Exercise brief:
Return each line of the listing that has the word "commanded" in it.

^^^^^^^^

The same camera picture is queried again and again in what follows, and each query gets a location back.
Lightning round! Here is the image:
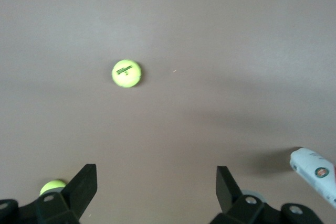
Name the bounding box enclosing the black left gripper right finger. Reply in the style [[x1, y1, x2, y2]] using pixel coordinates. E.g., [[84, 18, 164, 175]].
[[209, 165, 324, 224]]

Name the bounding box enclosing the yellow-green tennis ball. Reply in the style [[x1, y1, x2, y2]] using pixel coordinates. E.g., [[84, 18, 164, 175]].
[[111, 59, 143, 89], [39, 179, 68, 196]]

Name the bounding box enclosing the white blue tennis ball can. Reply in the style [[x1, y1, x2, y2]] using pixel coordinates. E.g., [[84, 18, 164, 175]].
[[289, 147, 336, 209]]

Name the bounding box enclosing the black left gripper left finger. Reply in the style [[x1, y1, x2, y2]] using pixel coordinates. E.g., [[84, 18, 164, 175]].
[[0, 163, 98, 224]]

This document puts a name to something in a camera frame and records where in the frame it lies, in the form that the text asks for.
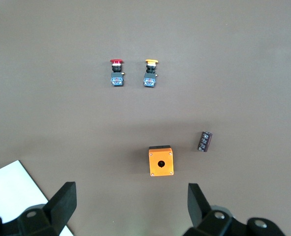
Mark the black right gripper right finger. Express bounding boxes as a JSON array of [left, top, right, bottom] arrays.
[[187, 183, 213, 228]]

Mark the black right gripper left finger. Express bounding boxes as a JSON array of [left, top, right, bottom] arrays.
[[42, 181, 77, 236]]

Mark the red push button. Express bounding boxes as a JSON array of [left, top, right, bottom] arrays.
[[109, 58, 126, 87]]

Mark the white drawer cabinet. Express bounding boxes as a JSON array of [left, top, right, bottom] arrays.
[[0, 160, 75, 236]]

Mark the yellow push button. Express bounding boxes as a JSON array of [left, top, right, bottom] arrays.
[[143, 58, 160, 89]]

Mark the orange box with hole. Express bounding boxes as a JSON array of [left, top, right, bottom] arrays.
[[148, 145, 175, 177]]

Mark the small black connector block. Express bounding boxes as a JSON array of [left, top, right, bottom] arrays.
[[197, 131, 213, 152]]

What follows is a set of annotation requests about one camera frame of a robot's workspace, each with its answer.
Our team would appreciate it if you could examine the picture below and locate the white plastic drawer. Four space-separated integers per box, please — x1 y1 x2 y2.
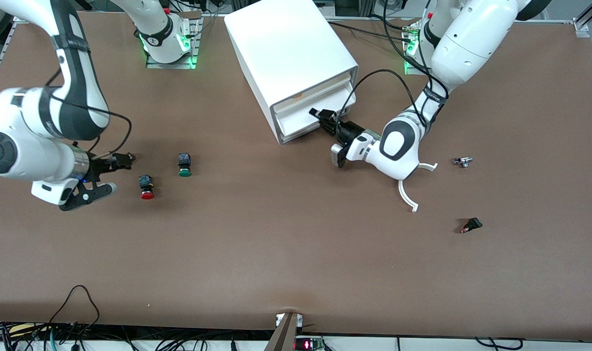
276 90 357 143

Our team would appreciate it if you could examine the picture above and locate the red mushroom push button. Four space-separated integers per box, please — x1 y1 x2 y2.
138 175 155 200

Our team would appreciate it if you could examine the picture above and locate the white drawer with orange dot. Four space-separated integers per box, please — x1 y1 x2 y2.
272 72 359 117

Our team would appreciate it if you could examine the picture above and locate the white drawer cabinet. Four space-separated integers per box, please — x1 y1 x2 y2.
224 0 360 145

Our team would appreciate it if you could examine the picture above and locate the white semicircular plastic clamp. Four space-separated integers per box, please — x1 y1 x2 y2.
398 162 439 213

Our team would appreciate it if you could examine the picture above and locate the device with red display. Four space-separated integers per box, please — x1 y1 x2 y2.
294 336 323 351

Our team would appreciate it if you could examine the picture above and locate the black right camera mount bracket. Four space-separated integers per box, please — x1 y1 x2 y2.
59 181 117 212

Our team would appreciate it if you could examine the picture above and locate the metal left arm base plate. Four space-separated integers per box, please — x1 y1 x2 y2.
404 22 456 77

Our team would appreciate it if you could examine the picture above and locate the thin black cable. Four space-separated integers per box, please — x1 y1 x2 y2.
325 19 413 44

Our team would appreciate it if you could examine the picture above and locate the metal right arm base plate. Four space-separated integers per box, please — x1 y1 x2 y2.
146 12 201 70

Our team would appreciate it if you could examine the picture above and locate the black looped cable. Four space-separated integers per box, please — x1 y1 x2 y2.
47 285 101 337

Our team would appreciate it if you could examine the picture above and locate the tangled black cable bundle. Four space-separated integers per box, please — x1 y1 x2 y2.
0 321 277 351

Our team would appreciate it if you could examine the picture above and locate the grey camera support post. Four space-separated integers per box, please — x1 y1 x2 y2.
264 312 304 351

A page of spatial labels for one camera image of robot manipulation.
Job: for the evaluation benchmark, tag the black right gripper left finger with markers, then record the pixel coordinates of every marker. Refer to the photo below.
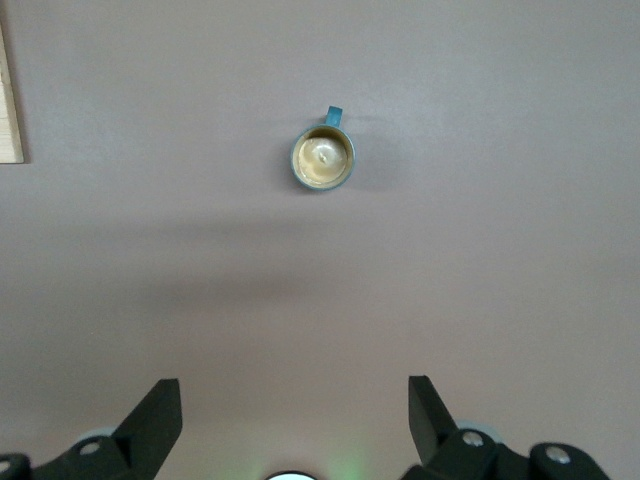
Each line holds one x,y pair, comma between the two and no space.
150,425

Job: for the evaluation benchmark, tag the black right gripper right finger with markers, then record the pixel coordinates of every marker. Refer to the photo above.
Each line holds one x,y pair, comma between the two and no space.
425,420

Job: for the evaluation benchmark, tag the teal ceramic mug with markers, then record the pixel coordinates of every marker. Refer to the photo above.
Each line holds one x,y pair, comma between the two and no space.
322,160

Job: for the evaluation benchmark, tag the brown table cover mat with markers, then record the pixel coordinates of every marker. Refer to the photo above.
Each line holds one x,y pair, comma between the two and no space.
320,300

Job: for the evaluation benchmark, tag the bamboo cutting board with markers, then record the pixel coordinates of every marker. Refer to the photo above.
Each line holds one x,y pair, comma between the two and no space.
7,100

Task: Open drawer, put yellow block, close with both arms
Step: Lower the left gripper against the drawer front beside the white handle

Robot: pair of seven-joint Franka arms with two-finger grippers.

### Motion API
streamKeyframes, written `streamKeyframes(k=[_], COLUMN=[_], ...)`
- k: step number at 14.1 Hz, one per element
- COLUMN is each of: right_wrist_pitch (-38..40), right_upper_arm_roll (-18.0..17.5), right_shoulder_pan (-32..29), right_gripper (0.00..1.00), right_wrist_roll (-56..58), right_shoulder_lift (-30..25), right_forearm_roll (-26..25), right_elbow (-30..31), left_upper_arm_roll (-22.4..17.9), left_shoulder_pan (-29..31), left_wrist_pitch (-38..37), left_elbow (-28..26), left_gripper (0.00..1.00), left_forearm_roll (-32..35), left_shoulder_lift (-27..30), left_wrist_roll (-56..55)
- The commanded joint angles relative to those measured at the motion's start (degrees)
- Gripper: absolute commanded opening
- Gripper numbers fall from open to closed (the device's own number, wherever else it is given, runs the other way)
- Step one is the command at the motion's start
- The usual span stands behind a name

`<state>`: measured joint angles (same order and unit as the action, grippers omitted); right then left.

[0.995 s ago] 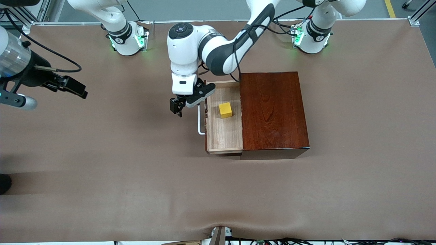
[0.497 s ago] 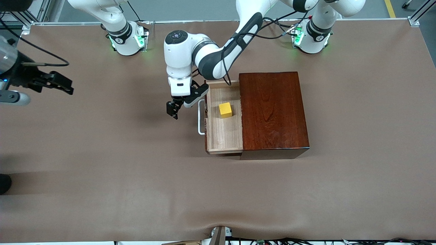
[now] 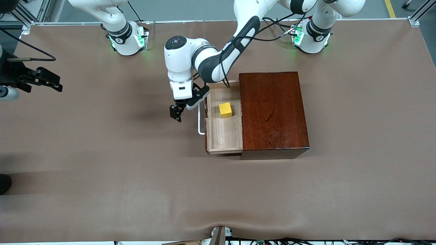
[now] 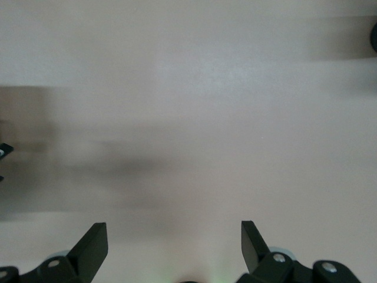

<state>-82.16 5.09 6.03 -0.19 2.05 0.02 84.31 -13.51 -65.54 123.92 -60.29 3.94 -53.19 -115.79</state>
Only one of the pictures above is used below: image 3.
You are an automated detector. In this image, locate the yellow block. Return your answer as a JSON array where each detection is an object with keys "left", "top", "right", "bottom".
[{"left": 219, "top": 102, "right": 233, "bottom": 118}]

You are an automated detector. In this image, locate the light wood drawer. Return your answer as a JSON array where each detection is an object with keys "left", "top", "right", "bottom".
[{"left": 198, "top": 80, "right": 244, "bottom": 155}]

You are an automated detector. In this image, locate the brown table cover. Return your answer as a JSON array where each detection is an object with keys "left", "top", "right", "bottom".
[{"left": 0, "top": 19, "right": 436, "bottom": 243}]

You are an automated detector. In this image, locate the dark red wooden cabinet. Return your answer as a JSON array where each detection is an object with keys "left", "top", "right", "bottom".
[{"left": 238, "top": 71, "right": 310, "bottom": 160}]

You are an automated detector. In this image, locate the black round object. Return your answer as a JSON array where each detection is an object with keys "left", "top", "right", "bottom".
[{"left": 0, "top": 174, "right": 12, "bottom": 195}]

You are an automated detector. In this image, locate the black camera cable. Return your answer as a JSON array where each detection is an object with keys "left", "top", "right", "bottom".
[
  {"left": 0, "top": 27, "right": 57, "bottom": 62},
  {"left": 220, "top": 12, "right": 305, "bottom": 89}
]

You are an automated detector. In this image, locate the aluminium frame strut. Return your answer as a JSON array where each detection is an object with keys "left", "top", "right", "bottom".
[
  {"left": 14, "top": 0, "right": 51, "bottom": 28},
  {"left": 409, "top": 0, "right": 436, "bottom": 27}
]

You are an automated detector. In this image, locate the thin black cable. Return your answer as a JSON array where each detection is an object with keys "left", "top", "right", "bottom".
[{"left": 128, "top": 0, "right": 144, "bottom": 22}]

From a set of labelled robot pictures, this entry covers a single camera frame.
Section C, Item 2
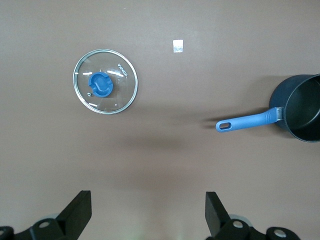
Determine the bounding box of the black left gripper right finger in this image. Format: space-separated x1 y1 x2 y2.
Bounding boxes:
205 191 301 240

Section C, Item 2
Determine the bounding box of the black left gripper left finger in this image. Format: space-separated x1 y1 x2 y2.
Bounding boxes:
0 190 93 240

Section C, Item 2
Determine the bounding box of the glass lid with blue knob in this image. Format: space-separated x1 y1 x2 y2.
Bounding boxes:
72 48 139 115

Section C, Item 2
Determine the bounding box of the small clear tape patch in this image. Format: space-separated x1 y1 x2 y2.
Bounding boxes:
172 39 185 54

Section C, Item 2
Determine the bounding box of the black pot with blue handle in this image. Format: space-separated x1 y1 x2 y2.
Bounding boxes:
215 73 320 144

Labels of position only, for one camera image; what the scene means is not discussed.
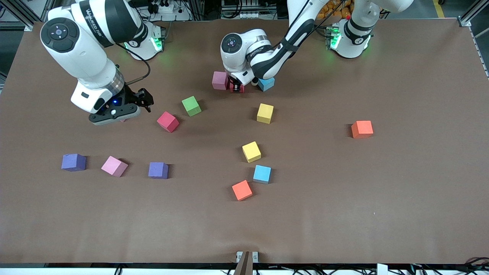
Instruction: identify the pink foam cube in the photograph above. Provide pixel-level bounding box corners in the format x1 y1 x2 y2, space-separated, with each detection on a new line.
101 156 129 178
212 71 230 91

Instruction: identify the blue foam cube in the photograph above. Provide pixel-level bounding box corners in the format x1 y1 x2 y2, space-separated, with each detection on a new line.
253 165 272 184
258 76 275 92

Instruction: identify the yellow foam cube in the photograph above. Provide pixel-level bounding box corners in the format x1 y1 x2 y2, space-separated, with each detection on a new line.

^^^^^^^^

Worked solution:
- The commanded joint angles relative to those measured at the motion's start (degrees)
- Gripper: absolute commanded opening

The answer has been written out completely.